Easily identifiable by his signature red beret, Sliwa often attracts attention on the streets and in the subways, where he says he’s focusing his campaigning. (And not all of the attention on Sliwa’s home turf Monday was negative. “That’s my man!” one driver called out, slowing on 95th Street to broadcast his support for Sliwa.)

But there’s a new urgency vibrating around Sliwa, after Mayor Eric Adams ended his campaign for reelection on Sunday. The move makes Sliwa, who has consistently polled in third behind front-runner Democratic nominee Zohran Mamdani and second-place independent candidate Andrew Cuomo, the remaining prime target of those who are set against Mamdani and who believe Cuomo has the best chance of beating him. If only Adams, and now Sliwa, would get out of the way.

But unlike Adams, Sliwa shows no signs that he’ll shrink from the race – regardless of whether that makes him a spoiler candidate. He declines even to pick who between Mamdani and Cuomo would be a worse mayor. “It’s the double-headed Hydra,” he said Monday.

Sliwa said he’s been facing calls to drop out since Mamdani handily beat Cuomo in the Democratic primary in June, when he said was pressured to get out of the race to coalesce behind Adams. “How foolish would I have looked right now,” Sliwa said, pointing to Adams’ exit from the race. “Men have died in battle for the right to vote, and not so that billionaires or landed gentry or the professional political class will pick the next mayor.”

Sliwa has said that he’s turned down as much as $10 million in bribes to drop out of the race since June, offers he claims came from billionaires allied with Cuomo. He has declined to name names. Cuomo’s campaign has in turn called him a liar. “You know why I think you’re making it up, Mr. Sliwa? Because you’ve made it up many times before,” Cuomo said in response to the claims last week, referencing faked crimes during the Guardian Angels’ heyday. 

Sliwa said Monday that he’s given the people allegedly offering bribes “warnings,” saying, “next time it happens and I record it, I’ll go right to (Manhattan District Attorney) Alvin Bragg.”

But that pressure is not only coming from the city’s political powerbrokers or billionaries. One Upper West Side resident who came across Monday’s press conference said he wants to support Sliwa. He’s donated to Sliwa at least twice this cycle already. “You always know where he stands on issues and he appears to have a genuine heart and a genuine interest in this city from the ground up,” said Bill Apple, a retiree and self-described conservative. “He’s not an interloper or someone who is just taking advantage of a political situation to get a foothold to a higher office, which I believe is everything that’s wrong with Andrew Cuomo.”

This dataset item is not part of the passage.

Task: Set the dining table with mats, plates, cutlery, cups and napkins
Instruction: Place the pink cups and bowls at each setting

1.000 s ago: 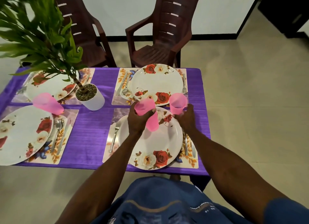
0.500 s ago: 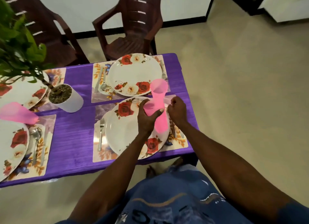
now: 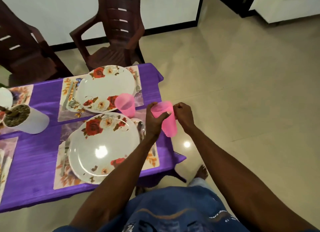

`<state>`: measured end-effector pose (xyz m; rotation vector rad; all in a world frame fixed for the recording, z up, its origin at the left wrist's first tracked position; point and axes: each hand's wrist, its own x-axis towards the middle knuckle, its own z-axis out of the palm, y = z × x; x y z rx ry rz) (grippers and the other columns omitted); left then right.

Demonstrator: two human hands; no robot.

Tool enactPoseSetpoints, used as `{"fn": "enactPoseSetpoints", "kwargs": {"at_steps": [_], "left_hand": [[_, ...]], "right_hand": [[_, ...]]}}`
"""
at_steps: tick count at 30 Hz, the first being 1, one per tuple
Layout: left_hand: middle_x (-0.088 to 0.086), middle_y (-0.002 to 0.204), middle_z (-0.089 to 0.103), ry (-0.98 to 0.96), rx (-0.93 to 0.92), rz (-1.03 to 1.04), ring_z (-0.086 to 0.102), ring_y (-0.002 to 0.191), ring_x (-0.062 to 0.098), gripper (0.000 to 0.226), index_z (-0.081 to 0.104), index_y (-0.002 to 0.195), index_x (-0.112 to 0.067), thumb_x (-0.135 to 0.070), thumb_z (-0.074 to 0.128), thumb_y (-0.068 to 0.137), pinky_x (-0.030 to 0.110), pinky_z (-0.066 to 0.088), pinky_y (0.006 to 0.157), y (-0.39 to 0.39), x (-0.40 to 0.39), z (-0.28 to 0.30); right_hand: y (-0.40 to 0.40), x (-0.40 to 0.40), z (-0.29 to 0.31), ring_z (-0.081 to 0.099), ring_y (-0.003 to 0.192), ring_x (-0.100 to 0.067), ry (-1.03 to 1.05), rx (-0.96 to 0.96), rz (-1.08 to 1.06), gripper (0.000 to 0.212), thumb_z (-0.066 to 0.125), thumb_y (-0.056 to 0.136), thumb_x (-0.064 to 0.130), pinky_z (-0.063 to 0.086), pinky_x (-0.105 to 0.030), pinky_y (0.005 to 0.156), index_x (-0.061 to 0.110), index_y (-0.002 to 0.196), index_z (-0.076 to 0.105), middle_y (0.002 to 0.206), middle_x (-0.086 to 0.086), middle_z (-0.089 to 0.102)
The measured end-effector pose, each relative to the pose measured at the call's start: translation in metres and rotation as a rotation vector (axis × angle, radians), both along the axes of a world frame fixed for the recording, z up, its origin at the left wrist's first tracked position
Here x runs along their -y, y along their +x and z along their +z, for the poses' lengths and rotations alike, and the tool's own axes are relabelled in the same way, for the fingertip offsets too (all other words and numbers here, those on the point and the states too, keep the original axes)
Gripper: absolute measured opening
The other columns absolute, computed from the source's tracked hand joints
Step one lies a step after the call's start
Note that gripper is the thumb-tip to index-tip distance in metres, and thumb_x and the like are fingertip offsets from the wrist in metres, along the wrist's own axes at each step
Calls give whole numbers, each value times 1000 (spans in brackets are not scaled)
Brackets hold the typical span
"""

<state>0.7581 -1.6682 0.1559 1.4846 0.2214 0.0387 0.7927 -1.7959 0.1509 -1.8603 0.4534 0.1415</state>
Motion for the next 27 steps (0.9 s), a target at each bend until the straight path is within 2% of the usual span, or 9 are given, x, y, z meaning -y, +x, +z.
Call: {"fn": "enactPoseSetpoints", "kwargs": {"at_steps": [3, 5, 7, 10, 13, 18, 21, 23, 27], "left_hand": [[9, 121, 58, -135, -99, 49, 58, 103, 18, 75, 51, 118, -17, -45, 79, 54, 21, 50, 79, 32, 57, -8], [15, 125, 59, -192, -161, 60, 58, 104, 21, 75, 51, 119, -17, -48, 79, 56, 28, 49, 82, 55, 100, -15], [12, 120, 61, -230, -229, 33, 59, 102, 21, 76, 51, 118, -18, -51, 79, 56, 32, 49, 81, 74, 134, -18], [2, 105, 62, -290, -292, -49, 60, 94, 18, 71, 53, 114, -15, -48, 79, 58, 31, 49, 75, 97, 171, -14], [1, 101, 62, -328, -312, -114, 62, 89, 17, 65, 54, 110, -15, -44, 82, 59, 32, 50, 75, 117, 194, -10], [-1, 97, 68, -422, -376, -179, 62, 90, 18, 51, 58, 109, -18, -29, 80, 66, 30, 49, 77, 163, 212, -4], [0, 100, 67, -504, -369, -183, 59, 97, 21, 48, 62, 107, -17, -28, 82, 64, 35, 44, 85, 196, 206, -9], [3, 102, 66, -507, -342, -154, 58, 97, 24, 50, 63, 109, -15, -29, 81, 64, 37, 44, 80, 223, 201, -13], [8, 97, 66, -463, -286, -16, 58, 92, 27, 42, 68, 99, -13, -33, 80, 64, 37, 44, 74, 296, 184, -19]], "right_hand": [[18, 61, 0, 56, 71, -20, 126, -66, 80, 50, 54, 83, 58, 50, -46, 70, 10, 78, 65, 77, -10, 67], [32, 110, 0, 63, 90, -17, 263, -162, 174, 57, 50, 89, 66, 49, -36, 81, 16, 100, 72, 102, -5, 72], [43, 155, 2, 63, 109, -18, 373, -248, 288, 62, 52, 85, 70, 49, -40, 95, 22, 122, 66, 121, -1, 68], [62, 209, 7, 63, 113, -27, 416, -332, 454, 58, 68, 80, 54, 49, -45, 98, 19, 125, 62, 121, -5, 68], [85, 238, 9, 62, 115, -26, 412, -386, 581, 52, 76, 80, 41, 50, -44, 99, 21, 126, 62, 121, -4, 68], [132, 251, 10, 63, 109, -26, 461, -421, 576, 64, 81, 69, 34, 51, -41, 93, 16, 127, 61, 117, -7, 69], [169, 252, 13, 62, 100, -27, 558, -479, 610, 63, 77, 72, 24, 51, -39, 86, 7, 129, 57, 111, -13, 66], [202, 246, 14, 63, 97, -30, 591, -506, 634, 56, 72, 76, 17, 53, -41, 84, 3, 128, 55, 109, -16, 66], [286, 215, 9, 61, 103, -37, 448, -472, 669, 67, 79, 70, 25, 52, -48, 90, 4, 129, 55, 114, -22, 64]]}}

But Apple said he’s also aware of the polls, which show Sliwa anywhere from seven to 18 points behind Cuomo. As Sliwa took questions not just from reporters but passersby on Monday, Apple asked the candidate and his wife, Nancy Sliwa, if they would accept a hypothetical deal from President Donald Trump to drop out if Nancy, an animal rights advocate, was offered a federal job that gave her control over animal testing. (She declined, saying she would never sell out her husband.)

That leaves Sliwa with a principled position and voters like Apple, who want to avoid a Mamdani mayoralty at all costs, at a frustrating loss. Apple said he would make a decision closer to election day. “If it’s at all close between Cuomo and Sliwa, I will tilt to Sliwa,” he said. “If it’s very top heavy for Cuomo, I will take this hand,” he said, pretending to puppet his right hand with his left “and write-in Cuomo.”